Both males and females produce FSH and LH. In females FSH leads to the production of estrogen by stimulating the theca interna of the developing follicle and LH leads to the production of progesterone by stimulating the corpus luteum. In males these hormones target the Sertoli cells and interstitial cells of Leydig respectively in order to bring about the maturation of sperm and the production of testosterone.
Ongoing research and clinical trial and error is providing more data regarding the use of estrogen replacement therapy. The benefits of estrogen replacement therapy in postmenopausal woman can occur in several areas: it can be of great benefit to woman with osteoporosis or with increased risk of osteoporosis (because of its effect on bone), it can also be potentially useful in reducing the risk of heart diseae (because of its effect on lipid metabolism). Some research even indicates it may play a role in preventing Alzheimer’s disease. The downside to estrogen replacement therapy is the increased risk of breast and endometrial cancer.

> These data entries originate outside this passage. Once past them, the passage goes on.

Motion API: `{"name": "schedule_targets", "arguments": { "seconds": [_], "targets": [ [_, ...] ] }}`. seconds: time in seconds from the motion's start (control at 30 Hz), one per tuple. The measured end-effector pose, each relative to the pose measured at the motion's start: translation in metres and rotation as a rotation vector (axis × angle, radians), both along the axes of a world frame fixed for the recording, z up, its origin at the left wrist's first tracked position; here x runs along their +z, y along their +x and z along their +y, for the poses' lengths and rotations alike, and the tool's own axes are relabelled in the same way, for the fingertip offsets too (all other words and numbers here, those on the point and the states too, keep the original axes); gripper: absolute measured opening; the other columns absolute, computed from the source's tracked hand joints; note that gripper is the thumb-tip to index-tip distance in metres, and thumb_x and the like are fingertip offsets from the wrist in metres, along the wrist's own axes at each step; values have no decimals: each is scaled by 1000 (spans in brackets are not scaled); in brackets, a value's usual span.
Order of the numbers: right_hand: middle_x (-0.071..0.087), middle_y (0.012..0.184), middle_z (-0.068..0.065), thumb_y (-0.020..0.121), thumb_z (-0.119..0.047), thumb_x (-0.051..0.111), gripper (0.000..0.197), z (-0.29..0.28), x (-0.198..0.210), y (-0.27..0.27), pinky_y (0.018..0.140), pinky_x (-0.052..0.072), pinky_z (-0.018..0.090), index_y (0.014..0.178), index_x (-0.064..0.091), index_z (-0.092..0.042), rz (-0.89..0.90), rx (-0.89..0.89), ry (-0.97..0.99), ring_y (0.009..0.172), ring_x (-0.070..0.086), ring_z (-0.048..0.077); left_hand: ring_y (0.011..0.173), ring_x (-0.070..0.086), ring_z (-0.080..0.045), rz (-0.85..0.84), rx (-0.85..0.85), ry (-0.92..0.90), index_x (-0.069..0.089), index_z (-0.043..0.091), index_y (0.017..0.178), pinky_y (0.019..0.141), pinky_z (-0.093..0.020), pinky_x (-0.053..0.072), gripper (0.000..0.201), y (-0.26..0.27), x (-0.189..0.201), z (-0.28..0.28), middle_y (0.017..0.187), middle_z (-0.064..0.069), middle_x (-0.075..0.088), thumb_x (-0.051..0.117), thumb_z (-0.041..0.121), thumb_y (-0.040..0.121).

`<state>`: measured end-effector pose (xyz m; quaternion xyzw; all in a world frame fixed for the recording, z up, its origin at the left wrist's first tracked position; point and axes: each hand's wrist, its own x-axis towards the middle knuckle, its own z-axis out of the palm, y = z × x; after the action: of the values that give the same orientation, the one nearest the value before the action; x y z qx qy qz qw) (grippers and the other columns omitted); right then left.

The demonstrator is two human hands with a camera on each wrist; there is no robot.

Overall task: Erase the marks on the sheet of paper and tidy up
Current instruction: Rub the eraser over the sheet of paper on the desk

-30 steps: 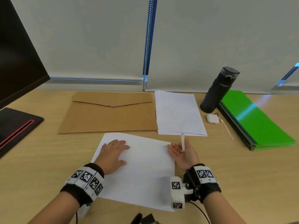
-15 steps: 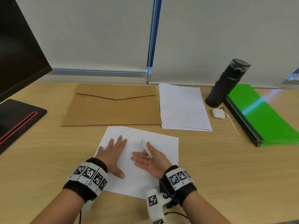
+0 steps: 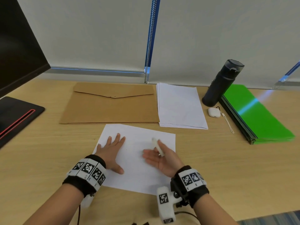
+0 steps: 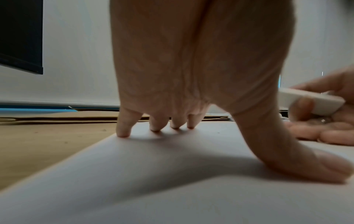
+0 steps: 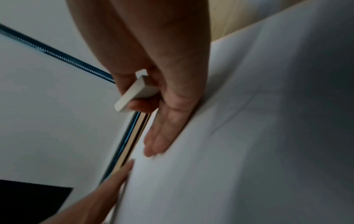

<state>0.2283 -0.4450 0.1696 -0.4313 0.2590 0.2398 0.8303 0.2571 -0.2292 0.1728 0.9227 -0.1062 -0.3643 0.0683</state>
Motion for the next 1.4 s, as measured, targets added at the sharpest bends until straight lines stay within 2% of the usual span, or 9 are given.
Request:
{"name": "schedule_targets", "arguments": {
  "seconds": [0.1,0.33,0.6,0.7,0.8,0.87,1.03,1.3,1.4],
  "targets": [
    [70,84,18,94,-37,47,34,-1,-6,-1,62,59,30,76,50,-9,12,73,-90,70,71,25,143,-22,-25,1,3,7,-22,22,148,114,-54,-1,128,-2,1,-1,153,3,-32,78,43,72],
    [63,79,10,96,-32,45,42,-60,0,27,65,53,28,120,52,3,-144,-642,-432,69,62,20,144,-20,-26,6,31,30,-22,22,148,114,-58,3,127,-9,1,-4,153,3,-32,77,45,72],
    [71,86,15,94,-33,48,30,-17,-1,-1,63,60,29,79,54,-8,-35,230,-143,71,72,24,144,-19,-27,31,55,81,-23,20,147,112,-62,14,125,-12,7,-12,152,2,-34,76,42,75],
    [67,88,16,95,-31,48,26,-30,-5,16,60,59,30,91,53,-6,-66,-50,-162,69,71,23,144,-20,-26,32,66,74,-24,20,147,113,-62,13,125,-13,8,-12,152,2,-34,76,43,75],
    [63,99,17,96,-29,47,35,-61,-2,36,80,55,33,115,51,0,-126,-393,-349,85,65,27,144,-20,-27,38,85,78,-24,20,147,112,-62,12,125,-14,8,-13,152,2,-35,76,44,75],
    [62,97,17,96,-30,48,36,-79,4,38,74,57,31,115,51,1,-132,-460,-390,81,63,26,144,-20,-28,44,99,95,-25,19,147,112,-64,9,125,-16,8,-15,151,0,-35,74,46,75],
    [58,69,6,92,-20,55,24,-92,16,9,41,45,19,107,60,-1,-265,-92,-641,45,53,11,139,-30,-28,-44,1,-66,-20,25,148,109,-61,-11,121,-22,6,-42,150,3,-38,72,51,75],
    [58,58,4,84,-19,66,22,-68,16,-13,36,37,15,106,66,-16,-362,620,-971,34,47,2,139,-30,-30,-34,-236,-96,-15,33,149,104,-68,-11,122,-22,-3,-105,153,7,-31,72,60,68],
    [56,58,3,86,-18,63,21,-63,13,-5,38,40,15,106,67,-15,-383,586,-1052,37,48,5,140,-29,-30,-42,-278,-39,-18,33,148,102,-71,-9,126,-20,-7,-107,153,9,-32,74,61,66]
  ]
}}
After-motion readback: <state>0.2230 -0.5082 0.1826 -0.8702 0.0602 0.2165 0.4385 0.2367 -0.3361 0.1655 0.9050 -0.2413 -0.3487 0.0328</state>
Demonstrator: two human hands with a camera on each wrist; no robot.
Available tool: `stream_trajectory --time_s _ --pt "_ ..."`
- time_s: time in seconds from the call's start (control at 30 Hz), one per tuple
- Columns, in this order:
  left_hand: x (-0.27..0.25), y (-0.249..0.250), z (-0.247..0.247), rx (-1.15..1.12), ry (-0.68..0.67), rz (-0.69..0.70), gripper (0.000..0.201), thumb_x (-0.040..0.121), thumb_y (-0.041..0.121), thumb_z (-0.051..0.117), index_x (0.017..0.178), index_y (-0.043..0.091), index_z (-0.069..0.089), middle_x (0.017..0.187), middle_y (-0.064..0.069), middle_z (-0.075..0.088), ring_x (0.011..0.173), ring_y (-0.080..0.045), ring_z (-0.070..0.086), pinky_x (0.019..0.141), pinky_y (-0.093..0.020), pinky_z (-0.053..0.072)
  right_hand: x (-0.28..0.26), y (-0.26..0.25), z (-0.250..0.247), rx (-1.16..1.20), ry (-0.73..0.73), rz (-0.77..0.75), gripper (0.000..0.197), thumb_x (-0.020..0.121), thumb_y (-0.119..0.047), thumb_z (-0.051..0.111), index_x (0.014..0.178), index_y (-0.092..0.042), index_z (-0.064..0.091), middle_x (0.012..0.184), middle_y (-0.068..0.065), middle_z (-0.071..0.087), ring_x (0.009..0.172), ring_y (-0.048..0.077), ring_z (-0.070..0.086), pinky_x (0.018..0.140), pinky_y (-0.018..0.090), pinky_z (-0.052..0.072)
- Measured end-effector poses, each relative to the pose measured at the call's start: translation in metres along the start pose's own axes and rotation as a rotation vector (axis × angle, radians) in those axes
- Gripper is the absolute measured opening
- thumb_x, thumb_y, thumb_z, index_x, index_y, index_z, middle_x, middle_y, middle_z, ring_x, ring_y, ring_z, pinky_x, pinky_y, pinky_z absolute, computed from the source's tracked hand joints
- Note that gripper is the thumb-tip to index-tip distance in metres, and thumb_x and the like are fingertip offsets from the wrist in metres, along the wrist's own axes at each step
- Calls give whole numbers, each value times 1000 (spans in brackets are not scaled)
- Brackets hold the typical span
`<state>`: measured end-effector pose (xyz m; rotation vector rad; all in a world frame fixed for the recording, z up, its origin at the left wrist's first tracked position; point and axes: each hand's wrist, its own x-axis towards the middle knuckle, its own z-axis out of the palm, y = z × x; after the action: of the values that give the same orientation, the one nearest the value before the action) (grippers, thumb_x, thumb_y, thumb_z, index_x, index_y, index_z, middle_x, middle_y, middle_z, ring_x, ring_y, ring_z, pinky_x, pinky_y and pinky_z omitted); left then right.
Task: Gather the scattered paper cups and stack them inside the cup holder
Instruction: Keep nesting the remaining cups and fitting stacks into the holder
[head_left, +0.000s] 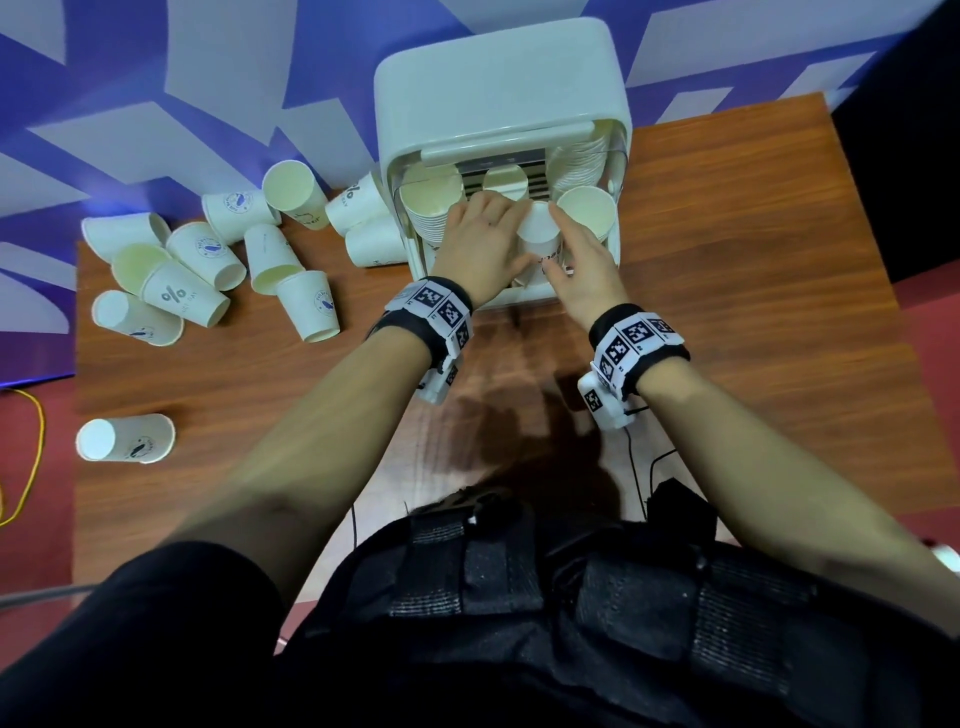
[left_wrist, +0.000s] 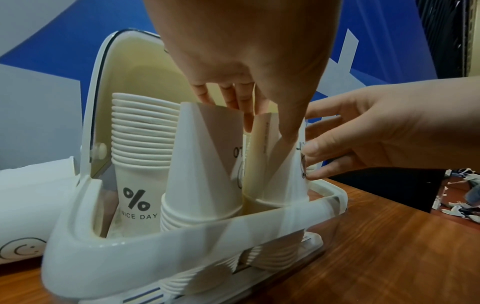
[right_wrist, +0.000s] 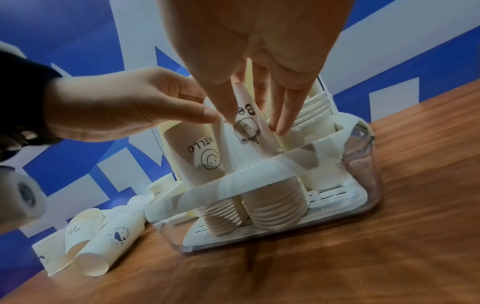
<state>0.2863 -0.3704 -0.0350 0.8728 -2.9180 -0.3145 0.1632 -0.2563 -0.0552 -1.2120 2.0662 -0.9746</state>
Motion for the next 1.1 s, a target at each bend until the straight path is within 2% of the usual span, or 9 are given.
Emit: stream_trajectory --time_s 0.07,0.2,0.27,0.4,0.53,0.63,0.8,0.93,1.1 --pt "3 0 1 24 0 -10 63 88 42 58 142 14 41 133 -5 51 130 -27 36 104 -39 22 3 0 -1 -16 -17 6 62 93 -9 53 148 -22 29 146 2 41 129 14 41 102 20 35" --pt "5 1 3 40 31 -25 62 83 35 64 137 11 46 129 -7 53 127 -29 40 103 -40 24 8 -1 -5 -29 -40 2 63 92 -6 54 147 -25 32 148 -3 40 129 13 43 108 27 36" --pt "3 0 8 55 83 -22 56 79 29 66 129 9 53 121 -8 59 120 -32 47 99 -42 28 10 0 -5 -70 -37 -17 59 91 -5 52 146 -23 36 148 -4 40 132 14 41 109 31 36" --pt "0 1 21 145 182 37 41 69 19 64 108 9 64 100 -5 65 101 -30 59 94 -41 29 5 5 3 -175 -43 -3 53 93 -7 48 144 -21 39 152 -5 33 137 15 36 111 29 32" --pt "-2 3 23 165 137 64 38 73 19 60 110 8 64 103 -7 64 104 -30 57 99 -49 36 -1 8 7 -280 -31 1 58 92 -6 46 147 -22 34 155 -7 27 131 21 43 101 38 44" --pt "-1 6 17 110 86 37 41 77 19 58 116 7 62 111 -10 61 114 -33 52 103 -52 31 -2 4 6 -349 -76 24 59 92 -8 45 148 -23 30 157 -1 21 130 26 41 98 42 45" --pt "-11 6 12 52 133 13 39 81 18 57 118 9 62 117 -9 59 121 -31 48 106 -52 28 -13 -10 4 -424 -70 26 55 93 -8 45 145 -19 34 155 7 21 131 30 38 97 44 45" --pt "-32 -1 -2 16 107 -43 45 83 13 54 128 13 55 128 -7 53 130 -28 39 111 -52 18 -25 -28 7 -451 -40 -1 54 93 -8 44 145 -19 35 155 9 22 135 30 33 101 44 42" --pt "-73 -23 -20 -9 235 -61 43 77 10 58 121 12 59 119 -8 57 120 -30 47 108 -55 24 -38 -60 24 -462 -52 -108 52 93 -6 42 144 -17 37 154 10 24 137 32 28 109 42 31"
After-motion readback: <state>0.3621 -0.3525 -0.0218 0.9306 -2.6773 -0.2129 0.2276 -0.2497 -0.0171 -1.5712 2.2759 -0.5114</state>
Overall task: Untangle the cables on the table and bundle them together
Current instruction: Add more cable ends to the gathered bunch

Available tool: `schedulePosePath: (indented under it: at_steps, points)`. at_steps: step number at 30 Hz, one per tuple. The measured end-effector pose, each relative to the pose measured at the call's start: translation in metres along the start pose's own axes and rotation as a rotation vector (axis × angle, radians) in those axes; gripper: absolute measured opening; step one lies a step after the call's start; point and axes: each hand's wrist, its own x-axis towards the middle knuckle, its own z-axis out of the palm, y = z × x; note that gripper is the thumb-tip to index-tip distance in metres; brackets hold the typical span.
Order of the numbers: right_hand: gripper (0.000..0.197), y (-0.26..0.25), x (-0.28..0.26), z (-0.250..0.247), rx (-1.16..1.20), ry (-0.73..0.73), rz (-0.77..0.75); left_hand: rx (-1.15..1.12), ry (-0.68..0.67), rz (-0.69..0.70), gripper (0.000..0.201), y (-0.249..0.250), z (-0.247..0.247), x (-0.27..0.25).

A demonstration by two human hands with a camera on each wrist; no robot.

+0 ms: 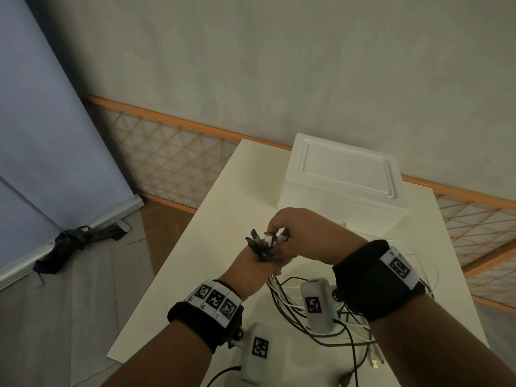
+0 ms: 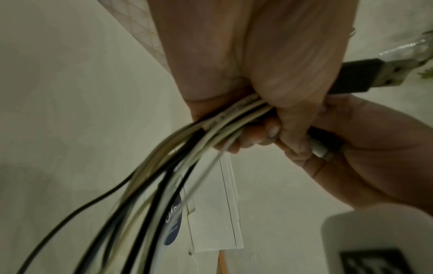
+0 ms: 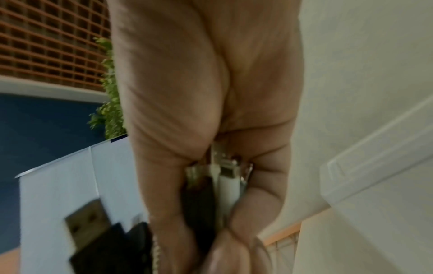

Tamoxifen works in the treatment of breast cancer since it interferes with the ability of cells to take up estrogen. Just as in prostate cancer, the principle here is that cancers of the reproductive system often feed on sex hormones. They need these hormones to grow. If you deprive them of the hormone they will "starve to death", so to speak. So with prostate cancers you give anti- androgens, with breast cancer you give anti- estrogens, or in this case, tamoxifen. Some woman with breast cancer, however, have cancer cells that are ER -, i.e they do not have receptors on their cell surface for estrogen. Obviously, in these cases (about one third of all breast cancers), tamoxifen is not useful. So successful has tamoxifen been in the treatment of breast cancer that studies are being done to determine its efficacy in preventing breast cancer in woman at high risk.